Google-Chef verspricht Maßnahmen gegen sexuelle Übergriffe

Am Donnerstag haben zahlreiche Google-Mitarbeiter in aller Welt gegen sexuelle Übergriffe am Arbeitsplatz protestiert. Ihr Chef reagierte prompt.

AFP

Sundar Pichai

Freitag, 02.11.2018   10:38 Uhr

Nach weltweiten Protesten von Mitarbeitern gegen sexuelle Übergriffe in dem Unternehmen hat Google-Chef Sundar Pichai weitere Maßnahmen in Aussicht gestellt. "Es werden konkrete Schritte folgen", sagte Pichai am Donnerstagabend laut "New York Times" ("NYT") auf einer von der US-Zeitung organisierten Konferenz.

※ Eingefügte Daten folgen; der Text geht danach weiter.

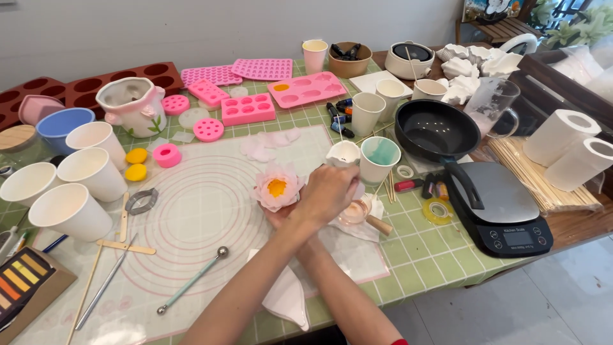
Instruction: Making a lotus-shaped candle by attaching wax petals.
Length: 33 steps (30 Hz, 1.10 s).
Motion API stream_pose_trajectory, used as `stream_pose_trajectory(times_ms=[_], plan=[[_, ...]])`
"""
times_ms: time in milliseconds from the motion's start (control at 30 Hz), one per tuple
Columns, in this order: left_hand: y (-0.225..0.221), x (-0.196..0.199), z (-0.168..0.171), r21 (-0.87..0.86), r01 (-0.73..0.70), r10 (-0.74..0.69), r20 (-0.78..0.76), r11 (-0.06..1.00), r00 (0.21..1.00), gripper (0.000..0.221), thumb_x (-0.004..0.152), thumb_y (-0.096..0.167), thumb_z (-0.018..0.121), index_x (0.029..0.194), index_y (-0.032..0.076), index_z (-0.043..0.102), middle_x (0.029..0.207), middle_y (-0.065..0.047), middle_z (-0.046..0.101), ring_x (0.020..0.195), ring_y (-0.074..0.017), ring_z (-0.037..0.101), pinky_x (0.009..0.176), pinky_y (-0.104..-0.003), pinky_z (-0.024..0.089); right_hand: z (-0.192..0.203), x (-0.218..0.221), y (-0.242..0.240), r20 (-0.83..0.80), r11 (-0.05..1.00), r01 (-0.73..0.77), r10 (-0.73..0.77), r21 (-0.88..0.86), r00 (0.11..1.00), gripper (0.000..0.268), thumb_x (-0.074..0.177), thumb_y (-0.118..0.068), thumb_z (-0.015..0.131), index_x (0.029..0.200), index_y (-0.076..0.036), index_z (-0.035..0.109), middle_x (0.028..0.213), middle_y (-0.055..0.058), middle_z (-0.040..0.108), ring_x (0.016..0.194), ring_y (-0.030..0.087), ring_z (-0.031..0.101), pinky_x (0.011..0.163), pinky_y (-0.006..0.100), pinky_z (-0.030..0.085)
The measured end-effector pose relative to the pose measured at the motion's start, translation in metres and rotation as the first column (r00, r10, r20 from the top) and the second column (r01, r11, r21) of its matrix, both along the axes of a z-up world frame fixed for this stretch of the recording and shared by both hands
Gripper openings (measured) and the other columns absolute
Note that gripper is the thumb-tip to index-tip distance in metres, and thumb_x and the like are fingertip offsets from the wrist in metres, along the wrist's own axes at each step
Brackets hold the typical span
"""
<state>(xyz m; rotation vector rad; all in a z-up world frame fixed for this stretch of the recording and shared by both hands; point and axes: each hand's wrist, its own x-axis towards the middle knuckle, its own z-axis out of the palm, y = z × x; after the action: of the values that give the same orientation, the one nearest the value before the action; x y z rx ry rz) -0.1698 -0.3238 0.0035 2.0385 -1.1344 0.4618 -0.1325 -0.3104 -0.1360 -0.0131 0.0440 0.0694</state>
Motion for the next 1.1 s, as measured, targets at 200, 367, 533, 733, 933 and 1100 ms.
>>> stream_pose_trajectory(times_ms=[200, 367, 533, 733, 933, 1100], plan=[[-0.011, -0.004, -0.024, 0.069, 0.014, -0.021, 0.106, 0.998, 0.994, 0.006, 0.084, 0.011, 0.068, 0.085, 0.005, 0.070, 0.078, -0.013, 0.072, 0.077, -0.0311, 0.070, 0.076, -0.045, 0.052, 0.007, 0.002, -0.003, -0.018, 0.998, 0.052, -0.053, -0.019, 0.998, 0.054, 0.100, -0.052, 0.051, 0.133, -0.011, 0.060, 0.134, 0.010, 0.063, 0.122, 0.031, 0.060, 0.104, 0.053, 0.049], [-0.014, -0.010, -0.026, 0.145, 0.009, -0.030, 0.143, 0.989, 0.989, 0.009, 0.084, 0.013, 0.069, 0.080, 0.004, 0.068, 0.077, -0.013, 0.072, 0.078, -0.0299, 0.070, 0.078, -0.044, 0.049, 0.014, -0.003, -0.007, 0.020, 0.998, 0.050, -0.050, -0.023, 0.999, 0.051, 0.102, -0.051, 0.055, 0.130, -0.009, 0.061, 0.127, 0.009, 0.066, 0.117, 0.028, 0.063, 0.101, 0.048, 0.053], [-0.016, -0.010, -0.035, 0.194, 0.015, -0.041, 0.133, 0.981, 0.990, 0.005, 0.082, 0.010, 0.068, 0.083, 0.005, 0.069, 0.078, -0.012, 0.072, 0.079, -0.0285, 0.070, 0.077, -0.042, 0.049, -0.006, 0.008, -0.009, 0.073, 0.998, 0.012, -0.017, 0.068, 0.997, 0.046, 0.103, -0.048, 0.060, 0.124, -0.007, 0.062, 0.120, 0.010, 0.067, 0.112, 0.028, 0.066, 0.099, 0.046, 0.056], [-0.014, -0.009, -0.029, 0.240, 0.005, -0.039, 0.136, 0.971, 0.990, 0.006, 0.081, 0.010, 0.068, 0.086, 0.008, 0.072, 0.077, -0.012, 0.072, 0.079, -0.0278, 0.069, 0.077, -0.042, 0.048, 0.003, 0.002, -0.008, 0.153, 0.996, -0.029, 0.016, 0.079, 0.988, 0.042, 0.102, -0.043, 0.061, 0.122, -0.005, 0.062, 0.119, 0.012, 0.067, 0.111, 0.030, 0.066, 0.099, 0.049, 0.056], [-0.007, -0.014, -0.006, 0.057, 0.007, -0.013, 0.111, 0.998, 0.994, 0.007, 0.086, 0.012, 0.068, 0.084, 0.006, 0.072, 0.077, -0.009, 0.072, 0.081, -0.0270, 0.066, 0.079, -0.043, 0.048, -0.009, 0.005, -0.009, 0.019, 0.996, 0.001, -0.003, 0.094, 1.000, 0.044, 0.098, -0.041, 0.060, 0.125, -0.006, 0.063, 0.123, 0.013, 0.068, 0.115, 0.032, 0.064, 0.099, 0.050, 0.054], [-0.006, -0.016, -0.018, 0.058, 0.023, -0.031, 0.154, 0.998, 0.988, 0.009, 0.085, 0.013, 0.068, 0.082, 0.005, 0.069, 0.078, -0.010, 0.071, 0.084, -0.0278, 0.066, 0.080, -0.043, 0.048, 0.001, -0.004, -0.012, -0.007, 0.999, -0.010, 0.010, 0.049, 1.000, 0.041, 0.097, -0.034, 0.060, 0.126, -0.005, 0.062, 0.126, 0.013, 0.067, 0.119, 0.032, 0.064, 0.102, 0.049, 0.054]])
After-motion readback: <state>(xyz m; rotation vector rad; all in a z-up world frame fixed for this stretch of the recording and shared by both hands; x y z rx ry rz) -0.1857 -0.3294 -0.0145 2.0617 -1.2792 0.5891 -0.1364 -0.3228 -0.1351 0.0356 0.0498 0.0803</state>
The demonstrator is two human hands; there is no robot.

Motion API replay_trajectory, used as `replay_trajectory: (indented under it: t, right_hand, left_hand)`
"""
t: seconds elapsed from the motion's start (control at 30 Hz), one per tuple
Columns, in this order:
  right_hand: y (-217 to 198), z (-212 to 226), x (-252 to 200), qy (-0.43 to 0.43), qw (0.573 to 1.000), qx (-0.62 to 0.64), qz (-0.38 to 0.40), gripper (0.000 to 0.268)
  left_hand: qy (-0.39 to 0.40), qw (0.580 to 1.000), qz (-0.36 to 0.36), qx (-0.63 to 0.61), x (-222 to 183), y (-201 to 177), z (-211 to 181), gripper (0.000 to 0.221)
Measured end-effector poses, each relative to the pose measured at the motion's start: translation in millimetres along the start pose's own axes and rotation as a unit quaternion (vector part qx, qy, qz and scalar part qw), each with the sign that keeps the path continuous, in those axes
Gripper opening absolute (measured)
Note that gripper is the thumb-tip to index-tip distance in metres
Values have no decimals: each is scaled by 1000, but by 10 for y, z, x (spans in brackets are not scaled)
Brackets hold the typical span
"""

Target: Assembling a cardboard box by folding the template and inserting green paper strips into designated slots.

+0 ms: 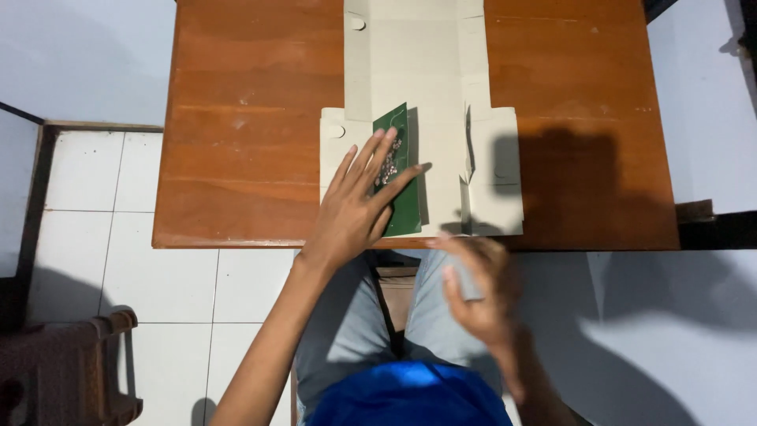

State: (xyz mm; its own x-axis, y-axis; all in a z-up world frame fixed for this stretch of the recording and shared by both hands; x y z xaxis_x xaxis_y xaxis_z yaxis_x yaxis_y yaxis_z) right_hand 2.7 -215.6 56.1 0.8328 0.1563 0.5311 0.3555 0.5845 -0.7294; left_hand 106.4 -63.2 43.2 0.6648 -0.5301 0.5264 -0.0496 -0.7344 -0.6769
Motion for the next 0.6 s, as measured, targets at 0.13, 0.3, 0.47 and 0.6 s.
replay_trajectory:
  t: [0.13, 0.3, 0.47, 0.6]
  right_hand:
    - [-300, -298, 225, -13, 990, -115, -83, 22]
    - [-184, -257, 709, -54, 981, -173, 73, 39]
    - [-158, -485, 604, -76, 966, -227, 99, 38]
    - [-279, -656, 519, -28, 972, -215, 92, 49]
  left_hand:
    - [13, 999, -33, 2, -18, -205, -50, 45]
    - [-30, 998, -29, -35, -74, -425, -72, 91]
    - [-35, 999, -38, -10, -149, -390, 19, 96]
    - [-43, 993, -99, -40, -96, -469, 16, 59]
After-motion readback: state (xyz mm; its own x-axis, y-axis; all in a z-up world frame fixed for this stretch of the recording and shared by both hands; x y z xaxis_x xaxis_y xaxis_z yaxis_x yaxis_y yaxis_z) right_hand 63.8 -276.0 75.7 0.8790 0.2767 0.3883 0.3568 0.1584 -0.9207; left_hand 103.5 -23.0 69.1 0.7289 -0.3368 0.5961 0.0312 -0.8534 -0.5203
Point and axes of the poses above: each hand's wrist, its own x-axis towards the middle knuckle, its own y-axis out of the palm, z = x × y, the point moved 9 cm from there along x, towards the middle knuckle, and after that the axes turned 13 degrees about -x, right-handed, at the moved point
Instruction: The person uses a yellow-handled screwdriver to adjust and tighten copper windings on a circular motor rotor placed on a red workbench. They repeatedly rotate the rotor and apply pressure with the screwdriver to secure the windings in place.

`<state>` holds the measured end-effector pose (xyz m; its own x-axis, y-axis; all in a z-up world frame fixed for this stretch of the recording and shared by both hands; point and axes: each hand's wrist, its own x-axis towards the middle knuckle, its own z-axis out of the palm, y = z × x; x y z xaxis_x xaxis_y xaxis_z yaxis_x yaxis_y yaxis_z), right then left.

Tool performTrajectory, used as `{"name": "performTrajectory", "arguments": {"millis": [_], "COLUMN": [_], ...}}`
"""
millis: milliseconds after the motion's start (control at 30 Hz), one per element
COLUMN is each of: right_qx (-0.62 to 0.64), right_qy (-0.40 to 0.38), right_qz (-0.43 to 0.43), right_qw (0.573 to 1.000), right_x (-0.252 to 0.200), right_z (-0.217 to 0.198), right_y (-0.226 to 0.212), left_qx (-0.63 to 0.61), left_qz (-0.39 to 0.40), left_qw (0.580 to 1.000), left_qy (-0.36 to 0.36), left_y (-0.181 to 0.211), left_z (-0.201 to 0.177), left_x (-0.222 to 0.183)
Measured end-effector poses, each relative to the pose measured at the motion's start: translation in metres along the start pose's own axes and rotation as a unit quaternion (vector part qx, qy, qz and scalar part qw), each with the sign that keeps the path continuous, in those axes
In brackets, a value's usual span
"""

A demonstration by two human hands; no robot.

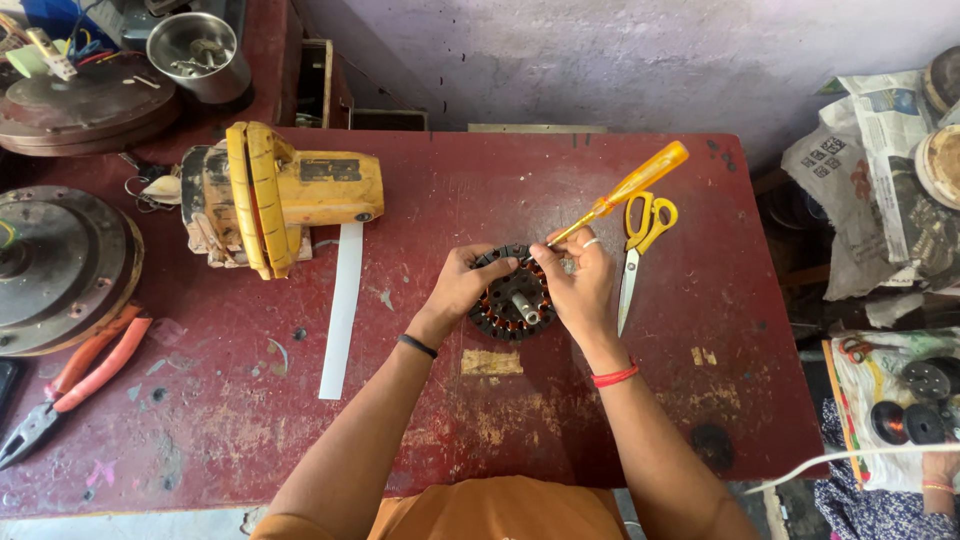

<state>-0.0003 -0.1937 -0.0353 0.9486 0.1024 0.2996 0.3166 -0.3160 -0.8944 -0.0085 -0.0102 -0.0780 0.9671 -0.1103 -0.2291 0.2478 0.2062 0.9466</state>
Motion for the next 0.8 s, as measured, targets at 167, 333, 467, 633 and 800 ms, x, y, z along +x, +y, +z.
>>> {"name": "performTrajectory", "arguments": {"millis": [167, 333, 467, 633, 800], "right_qx": [0.021, 0.006, -0.011, -0.089, -0.111], "right_qy": [0.010, 0.000, 0.005, 0.004, -0.036], "right_qz": [-0.038, -0.033, -0.056, -0.116, -0.046], "right_qw": [0.999, 0.999, 0.998, 0.989, 0.992], "right_x": [0.001, 0.000, -0.001, -0.001, -0.004], "right_z": [0.002, 0.005, 0.006, 0.007, 0.007], "right_y": [0.004, 0.007, 0.004, -0.006, -0.023], "left_qx": [-0.037, -0.042, -0.035, -0.017, 0.020], "left_qz": [-0.005, 0.006, 0.017, 0.007, 0.018], "left_qw": [0.999, 0.999, 0.999, 1.000, 1.000], "left_qy": [-0.005, -0.004, -0.003, 0.002, 0.013], "left_y": [-0.001, -0.005, -0.008, -0.006, 0.000], "left_z": [-0.001, -0.003, -0.003, -0.004, -0.005], "left_x": [0.004, 0.006, 0.008, 0.009, 0.005]}}
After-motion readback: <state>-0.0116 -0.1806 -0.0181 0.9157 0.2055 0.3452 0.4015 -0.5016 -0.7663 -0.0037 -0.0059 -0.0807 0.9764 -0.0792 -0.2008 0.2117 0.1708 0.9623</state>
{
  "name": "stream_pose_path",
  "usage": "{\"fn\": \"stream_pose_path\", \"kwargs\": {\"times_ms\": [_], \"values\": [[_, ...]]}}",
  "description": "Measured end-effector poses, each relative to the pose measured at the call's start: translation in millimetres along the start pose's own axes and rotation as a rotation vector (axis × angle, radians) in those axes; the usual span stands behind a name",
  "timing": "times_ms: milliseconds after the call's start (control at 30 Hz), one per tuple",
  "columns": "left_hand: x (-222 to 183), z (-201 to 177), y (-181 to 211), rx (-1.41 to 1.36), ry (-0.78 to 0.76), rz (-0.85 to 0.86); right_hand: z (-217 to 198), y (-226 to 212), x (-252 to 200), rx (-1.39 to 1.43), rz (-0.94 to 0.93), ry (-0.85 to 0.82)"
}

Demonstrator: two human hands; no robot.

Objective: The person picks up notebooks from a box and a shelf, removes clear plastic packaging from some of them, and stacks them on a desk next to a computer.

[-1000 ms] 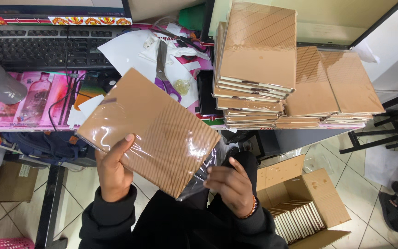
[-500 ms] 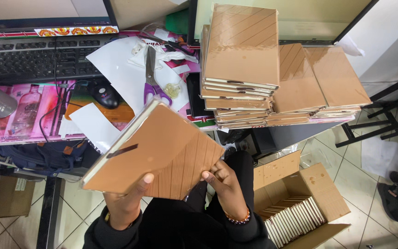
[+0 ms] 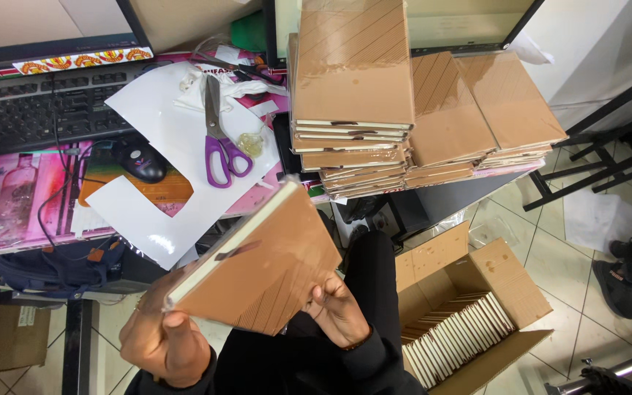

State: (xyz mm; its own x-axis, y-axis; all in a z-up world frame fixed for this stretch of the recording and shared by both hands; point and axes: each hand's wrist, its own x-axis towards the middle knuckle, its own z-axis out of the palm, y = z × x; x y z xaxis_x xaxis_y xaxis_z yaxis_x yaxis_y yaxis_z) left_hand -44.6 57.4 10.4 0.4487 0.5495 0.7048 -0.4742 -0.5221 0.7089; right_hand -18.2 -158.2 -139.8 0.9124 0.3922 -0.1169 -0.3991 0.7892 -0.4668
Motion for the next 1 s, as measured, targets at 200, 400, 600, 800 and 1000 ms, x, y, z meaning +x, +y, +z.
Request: {"fn": "stream_pose_path", "kwargs": {"times_ms": [200,400,600,800,1000], "values": [[-6.8,-4.5,-12.6,0.008,0.149,-0.076,8.3,-18.5,-1.0,-0.085,-0.072,-0.102],[-2.2,3.2,-17.2,-0.281,-0.256,-0.121,-66.9,-20.6,-11.9,-0.121,-0.072,-0.037],[-6.8,14.5,-4.0,-0.054,-0.431,-0.085,-47.2,-43.0,-20.6,-0.160,-0.181,-0.098],[3.9,26.1,19.0,0.111,-0.440,0.367,-108.0,-38.7,-25.5,-0.191,-0.222,-0.009],[-0.3,34.7,27.7,0.065,-0.492,0.420,-54.7,-26.1,-6.3,-0.184,-0.125,-0.055]]}}
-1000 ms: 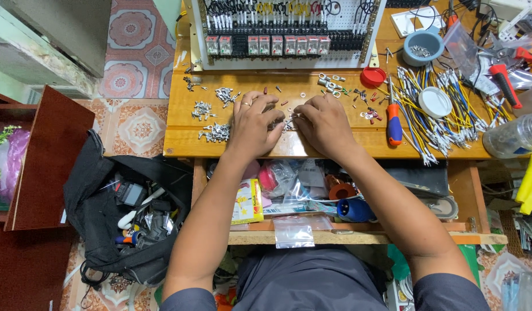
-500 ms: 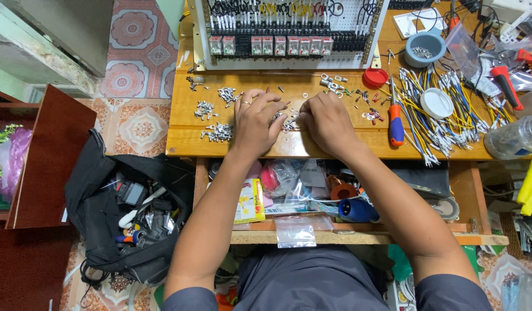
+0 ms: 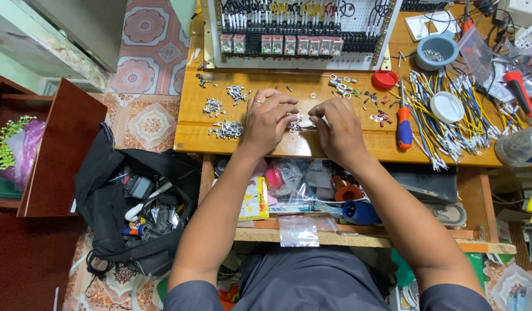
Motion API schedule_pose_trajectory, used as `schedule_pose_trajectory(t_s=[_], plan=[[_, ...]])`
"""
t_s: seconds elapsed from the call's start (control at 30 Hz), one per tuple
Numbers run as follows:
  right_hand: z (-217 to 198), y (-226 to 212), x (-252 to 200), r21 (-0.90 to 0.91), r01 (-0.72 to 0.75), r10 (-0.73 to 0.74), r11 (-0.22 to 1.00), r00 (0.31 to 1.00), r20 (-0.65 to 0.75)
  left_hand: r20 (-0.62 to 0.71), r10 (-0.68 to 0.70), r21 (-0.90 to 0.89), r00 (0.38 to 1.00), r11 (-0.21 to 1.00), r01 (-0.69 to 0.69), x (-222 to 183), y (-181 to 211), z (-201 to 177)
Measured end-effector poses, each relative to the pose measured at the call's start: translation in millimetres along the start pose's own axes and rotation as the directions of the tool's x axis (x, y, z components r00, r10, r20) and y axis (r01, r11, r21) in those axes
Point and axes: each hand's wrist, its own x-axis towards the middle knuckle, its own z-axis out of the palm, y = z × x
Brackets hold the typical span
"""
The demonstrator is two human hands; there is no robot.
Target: Crimping terminals onto wires and sorting small electrical components on a workbench.
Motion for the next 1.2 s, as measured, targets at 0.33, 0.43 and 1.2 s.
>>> schedule_pose_trajectory(t_s=[0.33, 0.43, 1.2], plan=[[-0.3, -9.4, -0.1, 0.027, 0.002, 0.001, 1.000, 0.995, -0.098, -0.006, -0.090, -0.200, 0.996, 0.976, 0.088, 7.6, 4.7, -7.5], [-0.3, -14.0, -0.9, 0.059, -0.003, 0.009, 0.998, 0.994, -0.107, 0.041, -0.124, -0.209, 0.991, 0.969, 0.130, 5.7, 10.4, -7.0], [-10.6, -24.7, -0.6, 0.066, 0.025, -0.020, 0.998, 0.997, -0.077, 0.095, 0.016, -0.245, 0.995, 0.970, 0.008, 8.6, 29.0, -10.3]])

"Es war eine schwierige Zeit", sagte der Konzernchef. Es gebe innerhalb der Firma Wut und Frustration. "Wir alle merken das. Auch ich." Google sei seinen hohen Ansprüchen "eindeutig nicht gerecht geworden". Zwar sei in den vergangenen Jahren eine "sehr harte Linie" gegenüber unangemessenem Verhalten eingeführt worden, sagte Pichai laut "NYT". Die sei aber nicht immer richtig umgesetzt worden.

Tausende Google-Mitarbeiter hatten am Donnerstag in einer Reihe von Ländern mit vorübergehenden Arbeitsniederlegungen und Versammlungen gegen sexuelle Übergriffe in dem Unternehmen protestiert. Die Organisatoren warfen der Konzernleitung vor, nicht energisch genug gegen sexuelle Übergriffe vorzugehen. Insgesamt waren an 40 Google-Standorten weltweit Protestaktionen durchgeführt worden.

Der 90-Millionen-Dollar-Vorwurf

Pichai hatte vor einigen Tagen mitgeteilt, dass in den vergangenen zwei Jahren 48 Mitarbeiter wegen Übergriffsvorwürfen entlassen worden seien. Zuvor hatte die "New York Times" mehrere mutmaßliche Fälle von sexueller Drangsalierung durch Google-Angestellte enthüllt und dem Konzern vorgeworfen, solche Vorfälle unter den Teppich zu kehren.

AP

Google-Mitarbeiter bei Protestmarsch in San Francisco

Für besonderes Aufsehen sorgte der Fall von Andy Rubin, dem Schöpfer des Smartphone-Betriebssystems Android. Er hatte Google 2014 verlassen - laut "New York Times" wegen sexuellen Fehlverhaltens. Das Blatt berichtete, dennoch habe das Unternehmen für Rubin ein Abfindungspaket im Wert von 90 Millionen Dollar geschnürt.

Rubin sprach daraufhin auf Twitter von "falschen Anschuldigungen", die Teil einer Rufmordkampagne gegen ihn seien. Außerdem betonte er, es fänden sich im Artikel der Zeitung "wilde Übertreibungen" zu seiner Abfindung.

Sundar Pichai beteuert, dass keinem Mitarbeiter, dessen Ausscheiden aus der Firma mit dem Vorwurf eines sexuellen Übergriffs zu tun hat, eine Abfindung gezahlt worden sei.

Auf der Konferenz der "NYT" betonte er zudem seine Unterstützung für die Mitarbeiter, die an den Protesten teilgenommen haben.